### Listed records
▬▬▬▬▬▬

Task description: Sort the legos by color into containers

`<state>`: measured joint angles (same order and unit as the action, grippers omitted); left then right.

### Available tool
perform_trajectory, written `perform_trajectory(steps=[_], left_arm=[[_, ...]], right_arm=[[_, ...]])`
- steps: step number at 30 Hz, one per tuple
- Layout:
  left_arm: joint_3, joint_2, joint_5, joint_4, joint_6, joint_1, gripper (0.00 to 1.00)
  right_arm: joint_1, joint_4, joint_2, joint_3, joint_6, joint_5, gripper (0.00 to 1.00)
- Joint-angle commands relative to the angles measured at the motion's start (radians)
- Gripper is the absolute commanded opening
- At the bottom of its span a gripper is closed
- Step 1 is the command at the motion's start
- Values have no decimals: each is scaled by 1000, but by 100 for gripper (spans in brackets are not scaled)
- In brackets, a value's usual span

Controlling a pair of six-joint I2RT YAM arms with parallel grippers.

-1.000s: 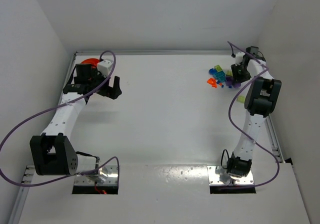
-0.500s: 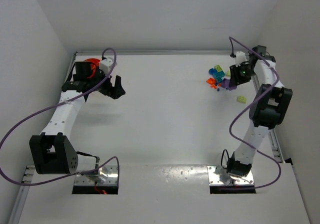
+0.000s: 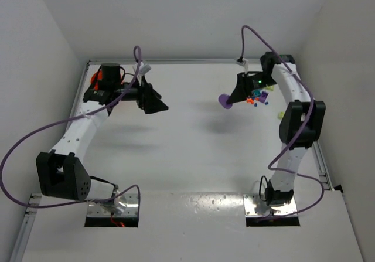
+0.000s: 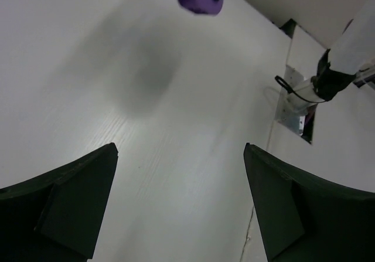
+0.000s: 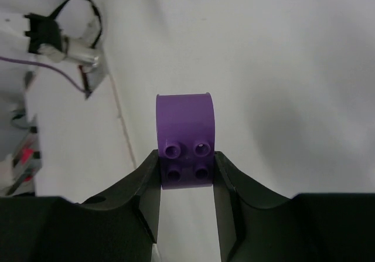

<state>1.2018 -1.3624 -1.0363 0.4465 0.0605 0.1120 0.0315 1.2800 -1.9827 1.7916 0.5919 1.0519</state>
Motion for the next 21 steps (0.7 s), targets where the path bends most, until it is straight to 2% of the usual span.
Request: perform_trajectory(steps=[1, 8, 12, 21], left_arm=[[13, -21, -100, -179, -178, 43, 94], [13, -107, -163, -238, -292, 133, 91], [13, -119, -130, -247, -292, 170, 89], [-24, -129, -149, -299, -335, 224, 86]], right_arm=[[-86, 85, -2, 43, 28, 180, 12], [-280, 73, -11, 107, -7, 189, 12], [-324, 62, -1, 97, -27, 171, 12], [-406, -16, 18, 88, -102, 109, 12]])
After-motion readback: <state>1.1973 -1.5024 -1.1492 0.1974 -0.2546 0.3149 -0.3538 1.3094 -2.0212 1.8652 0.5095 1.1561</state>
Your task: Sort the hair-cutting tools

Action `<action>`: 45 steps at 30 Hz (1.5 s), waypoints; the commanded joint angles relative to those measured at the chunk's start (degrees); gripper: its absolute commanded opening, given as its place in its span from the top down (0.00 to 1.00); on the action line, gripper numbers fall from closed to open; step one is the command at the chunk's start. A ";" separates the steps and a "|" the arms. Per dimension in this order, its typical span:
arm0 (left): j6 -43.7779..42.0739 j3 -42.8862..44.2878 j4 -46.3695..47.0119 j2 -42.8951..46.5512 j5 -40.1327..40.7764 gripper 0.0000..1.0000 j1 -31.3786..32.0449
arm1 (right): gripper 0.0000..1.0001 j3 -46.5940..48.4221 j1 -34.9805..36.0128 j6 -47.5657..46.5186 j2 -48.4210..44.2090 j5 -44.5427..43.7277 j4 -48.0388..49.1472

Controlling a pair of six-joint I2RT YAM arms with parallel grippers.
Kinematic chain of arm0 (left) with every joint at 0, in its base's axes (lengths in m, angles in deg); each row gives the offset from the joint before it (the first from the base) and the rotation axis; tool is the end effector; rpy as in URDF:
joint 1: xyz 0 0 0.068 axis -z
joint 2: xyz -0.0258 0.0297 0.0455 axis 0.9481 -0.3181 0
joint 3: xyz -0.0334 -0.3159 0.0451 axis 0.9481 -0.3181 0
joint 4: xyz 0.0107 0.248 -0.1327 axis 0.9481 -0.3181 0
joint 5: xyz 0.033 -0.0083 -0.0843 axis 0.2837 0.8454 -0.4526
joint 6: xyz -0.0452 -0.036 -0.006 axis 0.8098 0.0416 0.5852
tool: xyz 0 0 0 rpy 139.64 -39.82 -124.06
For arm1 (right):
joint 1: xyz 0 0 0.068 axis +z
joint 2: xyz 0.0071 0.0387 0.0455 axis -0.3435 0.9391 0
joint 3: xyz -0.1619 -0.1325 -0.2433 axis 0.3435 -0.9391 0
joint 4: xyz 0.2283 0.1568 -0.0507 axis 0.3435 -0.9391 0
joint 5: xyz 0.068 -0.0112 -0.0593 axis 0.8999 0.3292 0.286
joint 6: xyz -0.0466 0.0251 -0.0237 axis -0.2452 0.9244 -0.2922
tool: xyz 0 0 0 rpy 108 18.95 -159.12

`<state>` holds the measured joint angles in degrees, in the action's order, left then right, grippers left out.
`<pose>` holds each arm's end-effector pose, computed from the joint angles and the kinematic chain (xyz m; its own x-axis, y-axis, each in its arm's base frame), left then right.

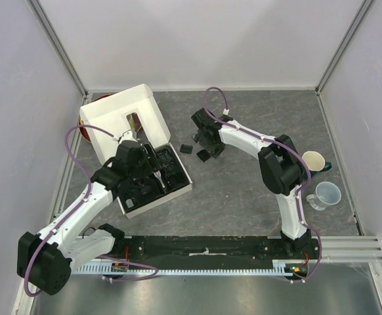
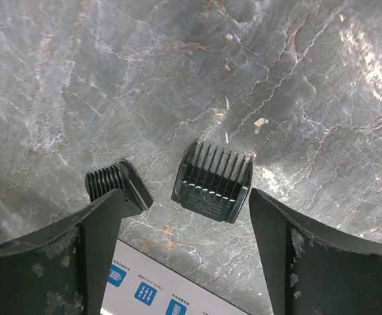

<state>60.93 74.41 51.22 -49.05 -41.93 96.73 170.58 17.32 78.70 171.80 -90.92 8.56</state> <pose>0.1929 -0.0856 0.2849 -0.6601 -0.4325 -0.6142 -0.1476 0.8764 -0.4585 0.4005 0.2896 0.2225 -0.6313 0.6757 -0.3807 0.5928 0.7369 0.3249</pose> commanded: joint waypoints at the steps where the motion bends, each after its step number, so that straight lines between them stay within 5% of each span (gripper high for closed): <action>1: -2.80 1.57 0.52 0.98 -0.02 0.21 -0.75 | 0.16 2.52 -0.32 4.79 3.21 2.68 -2.51; 18: -2.53 0.95 -0.27 0.54 -0.28 0.21 -2.60 | 0.34 6.12 -1.20 5.76 8.58 6.99 -7.79; 33: -3.06 0.69 1.57 1.24 -3.97 0.21 -2.78 | 0.49 6.74 -1.55 4.44 4.46 6.81 -7.44; 45: -2.89 -7.83 26.42 2.48 -24.62 0.22 -2.69 | 0.55 0.59 -1.55 2.59 -9.07 9.27 -2.17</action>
<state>58.97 69.56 63.63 -46.74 -57.17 94.28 172.85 15.98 82.02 169.98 -83.91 3.23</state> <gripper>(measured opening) 0.785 0.537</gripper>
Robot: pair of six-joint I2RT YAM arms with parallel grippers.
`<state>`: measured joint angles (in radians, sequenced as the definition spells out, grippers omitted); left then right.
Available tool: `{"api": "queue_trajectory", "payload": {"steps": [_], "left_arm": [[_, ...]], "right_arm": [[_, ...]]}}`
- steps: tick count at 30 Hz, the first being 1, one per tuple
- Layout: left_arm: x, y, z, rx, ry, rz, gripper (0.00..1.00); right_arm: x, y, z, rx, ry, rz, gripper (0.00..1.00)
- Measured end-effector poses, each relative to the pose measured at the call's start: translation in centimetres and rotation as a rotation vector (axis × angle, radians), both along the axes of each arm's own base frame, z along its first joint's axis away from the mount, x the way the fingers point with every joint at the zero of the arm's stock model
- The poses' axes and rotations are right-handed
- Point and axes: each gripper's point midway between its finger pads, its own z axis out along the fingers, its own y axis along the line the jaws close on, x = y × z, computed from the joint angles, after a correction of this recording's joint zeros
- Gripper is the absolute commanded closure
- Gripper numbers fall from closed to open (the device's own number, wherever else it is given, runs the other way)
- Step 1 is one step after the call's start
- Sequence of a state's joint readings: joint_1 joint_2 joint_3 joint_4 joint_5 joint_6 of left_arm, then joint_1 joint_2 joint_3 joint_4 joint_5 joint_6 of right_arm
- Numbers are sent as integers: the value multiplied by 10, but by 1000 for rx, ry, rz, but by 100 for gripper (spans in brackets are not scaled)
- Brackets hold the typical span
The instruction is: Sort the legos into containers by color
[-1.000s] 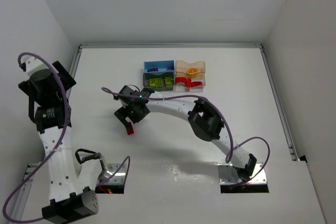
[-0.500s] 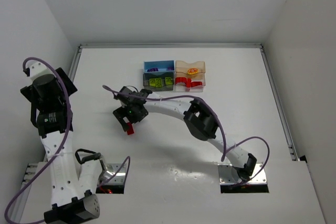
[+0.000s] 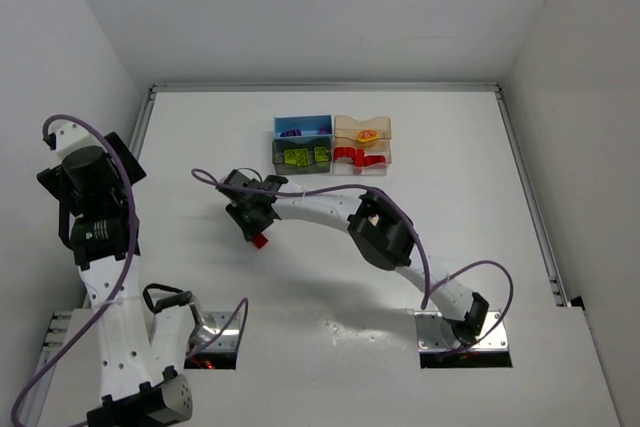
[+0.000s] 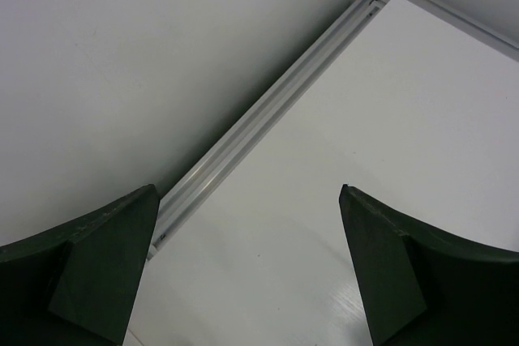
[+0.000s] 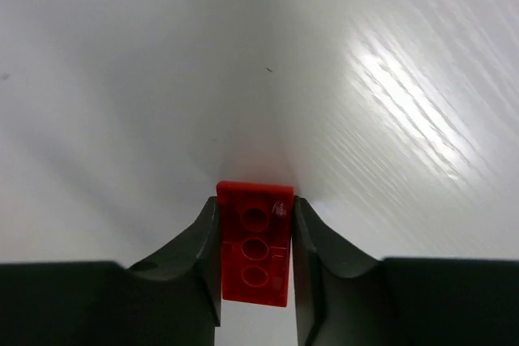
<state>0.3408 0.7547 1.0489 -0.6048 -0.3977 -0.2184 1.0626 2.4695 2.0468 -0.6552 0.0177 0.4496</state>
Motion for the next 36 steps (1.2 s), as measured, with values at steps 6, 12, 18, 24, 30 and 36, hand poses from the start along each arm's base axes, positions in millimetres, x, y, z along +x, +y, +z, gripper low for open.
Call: {"api": "queue_trajectory", "payload": {"steps": [6,12,18,24,30,36], "left_arm": [[20,-15,-22,-51,42,-123,0],[70,-51,-65,-176,103,-382,0],[125,-111,-106,-303,182,-680,0],[173,-169,-104,-299,218,-888,0],[194,-189,-92,-280,189,-960,0],[197,-192,-100,-290,206,-966,0]], "right_arm": [[27,-53,10,-126,-133,-23,100],[134,-138,106,-106,-324,-146,100],[214,-261,228,-46,-548,-229,100],[226,-307,212,-59,-482,-97,100],[219,-294,142,-31,-297,52,98],[212,-290,102,-25,-193,110,94]]}}
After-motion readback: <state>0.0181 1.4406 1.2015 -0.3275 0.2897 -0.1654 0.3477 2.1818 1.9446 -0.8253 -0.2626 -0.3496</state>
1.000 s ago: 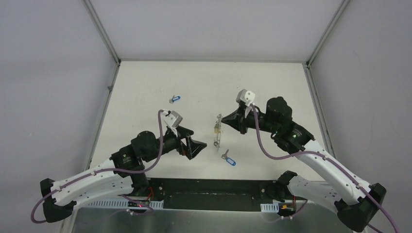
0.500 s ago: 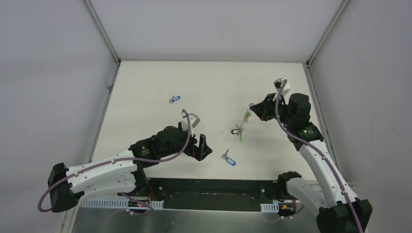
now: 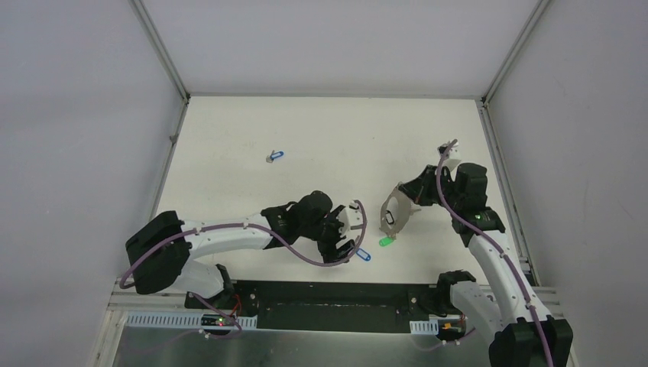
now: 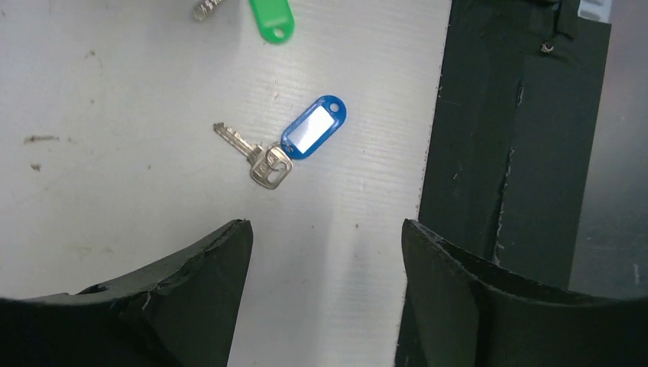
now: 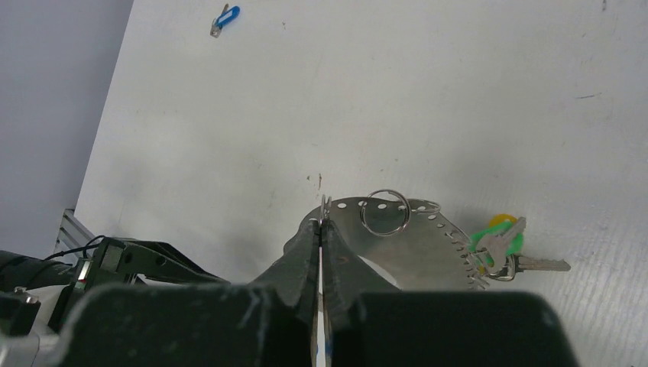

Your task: Put the keys on the keyring

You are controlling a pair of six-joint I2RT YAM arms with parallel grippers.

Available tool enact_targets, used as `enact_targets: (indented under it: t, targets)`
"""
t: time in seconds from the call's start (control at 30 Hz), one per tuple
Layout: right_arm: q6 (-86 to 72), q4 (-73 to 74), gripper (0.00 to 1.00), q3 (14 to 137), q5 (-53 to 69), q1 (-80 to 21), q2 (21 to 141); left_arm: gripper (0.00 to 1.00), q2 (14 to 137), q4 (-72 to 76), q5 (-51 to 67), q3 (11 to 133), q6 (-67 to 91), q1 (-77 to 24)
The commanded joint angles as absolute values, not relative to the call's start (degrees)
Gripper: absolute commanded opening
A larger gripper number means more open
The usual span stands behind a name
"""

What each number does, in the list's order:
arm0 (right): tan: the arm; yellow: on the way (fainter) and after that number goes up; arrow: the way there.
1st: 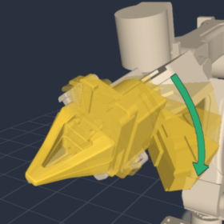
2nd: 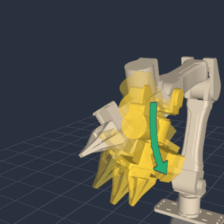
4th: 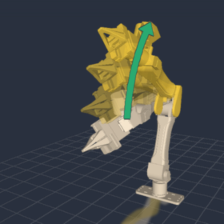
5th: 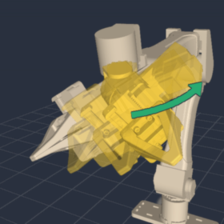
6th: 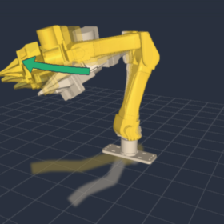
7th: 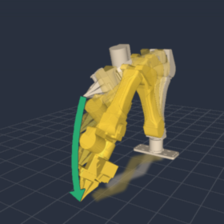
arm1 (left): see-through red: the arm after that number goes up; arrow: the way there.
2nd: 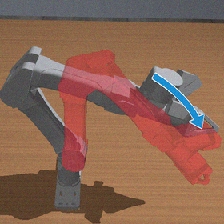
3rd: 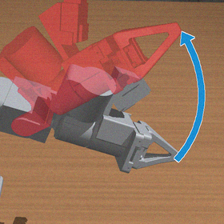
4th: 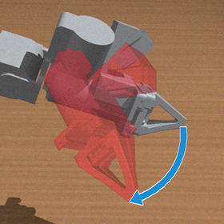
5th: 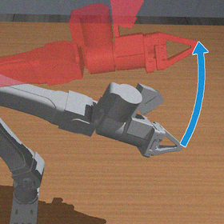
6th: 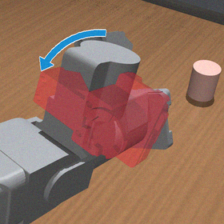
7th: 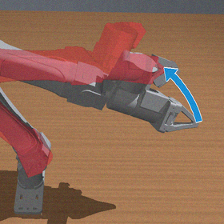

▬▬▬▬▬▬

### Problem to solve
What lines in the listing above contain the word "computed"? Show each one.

### Reply to the exercise
`<pose>` holds each arm's end-effector pose, computed from the joint angles and the kinematic chain (xyz m; its own x-axis, y-axis, each in its arm's base frame), left then right.
- Point and axes: each gripper's point midway between its finger pads, its own z axis out along the fingers, its own y axis along the line the jaws close on, x = y × z, computed from the joint angles, after a correction of this recording's joint zeros

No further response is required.